Македонянин вскочил, как ошпаренный, и бросился к остолбеневшему критянину. Люди Неарха от неожиданности схватились за мечи.
— Стойте! — приказал критянин, — Кратер!
Они обнялись.
— Какими судьбами ты тут? — воскликнул македонянин.
— Да вот, занесло, — сказал Неарх, — вербую наёмников.
— Э, брат, тут ты, пожалуй, в пролёте. Какой-то хрен всех сманил заоблачными посулами.
— Я знаю, — улыбнулся Неарх, — я и есть тот самый хрен.
— Ты?! А говорили, египтянин...
— Не совсем ошиблись. Я действительно приехал из Египта.
— Ты? Из Египта? Чего там забыл?
— Там теперь обитаю.
— Что же, фараону служишь? Это ему наёмники потребны?
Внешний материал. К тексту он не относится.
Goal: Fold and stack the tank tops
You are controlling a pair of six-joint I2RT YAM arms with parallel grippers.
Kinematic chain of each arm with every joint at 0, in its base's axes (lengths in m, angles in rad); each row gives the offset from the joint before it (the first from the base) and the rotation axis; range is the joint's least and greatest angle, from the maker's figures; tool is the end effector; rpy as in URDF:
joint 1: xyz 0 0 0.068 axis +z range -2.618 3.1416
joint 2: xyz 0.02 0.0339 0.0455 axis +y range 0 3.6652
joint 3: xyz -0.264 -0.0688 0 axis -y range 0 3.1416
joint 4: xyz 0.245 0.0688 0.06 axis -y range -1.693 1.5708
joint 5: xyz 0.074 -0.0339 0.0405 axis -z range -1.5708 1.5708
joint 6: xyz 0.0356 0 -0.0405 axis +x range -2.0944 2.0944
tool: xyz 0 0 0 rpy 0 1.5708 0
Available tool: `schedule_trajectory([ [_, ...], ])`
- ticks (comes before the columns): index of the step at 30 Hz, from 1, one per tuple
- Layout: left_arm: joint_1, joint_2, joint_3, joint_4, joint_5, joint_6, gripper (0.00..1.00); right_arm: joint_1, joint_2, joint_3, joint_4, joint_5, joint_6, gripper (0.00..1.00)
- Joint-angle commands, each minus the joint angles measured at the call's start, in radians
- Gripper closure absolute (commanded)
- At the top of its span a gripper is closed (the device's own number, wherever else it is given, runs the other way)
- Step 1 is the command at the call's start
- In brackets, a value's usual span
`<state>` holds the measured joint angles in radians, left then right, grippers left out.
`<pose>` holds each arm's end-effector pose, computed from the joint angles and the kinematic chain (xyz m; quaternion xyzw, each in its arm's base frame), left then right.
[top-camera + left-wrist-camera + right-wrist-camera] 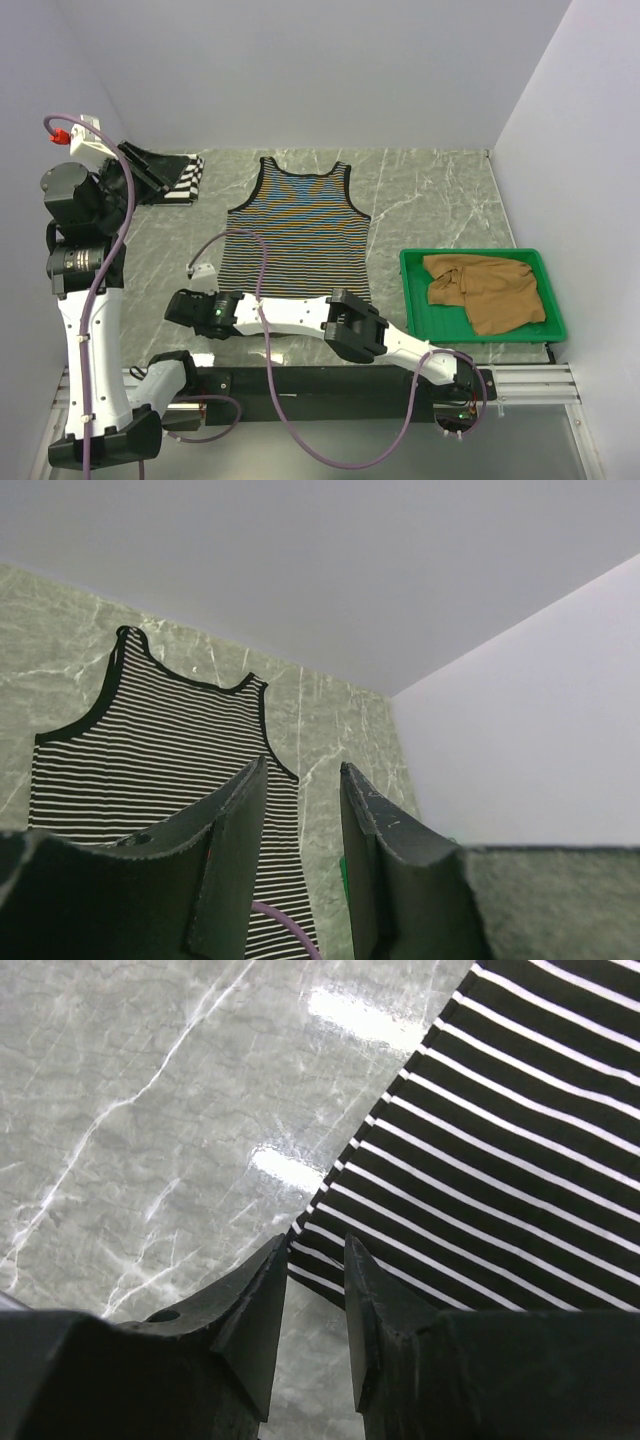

— И да, и нет, — уклончиво ответил критянин, — это длинная история.
— Ты торопишься?
— Пожалуй, нет.
Они сели за стол. Неарх отпустил своих людей. В его руках блеснуло золото. У хозяина загорелись глаза, и вскоре стол был заставлен разнообразной снедью. Разговор предстоял долгий.
— ...так я оказался в руках Антигона, — рассказывал Неарх, — Птолемею удалось уйти.
— В Египет?
— Да.
— И как он теперь?
Неарх усмехнулся.
— Как... Не сразу пришёл в себя. Что потеряно, то уже не вернёшь. А потеряно... Да все почти. Но это же Лагид, ты его знаешь. Он не будет сидеть на заднице и причитать. Своего не упустит.
Кратер вздохнул.
— Да. Думаю, если бы не он, мы не разделились бы после Граника. Многое могло бы тогда пойти иначе...
— Может быть, — кивнул Неарх и отпил из своей чаши.
Они помолчали.
— Значит, ты для Птолемея набираешь наёмников в Кирену? — спросил Кратер.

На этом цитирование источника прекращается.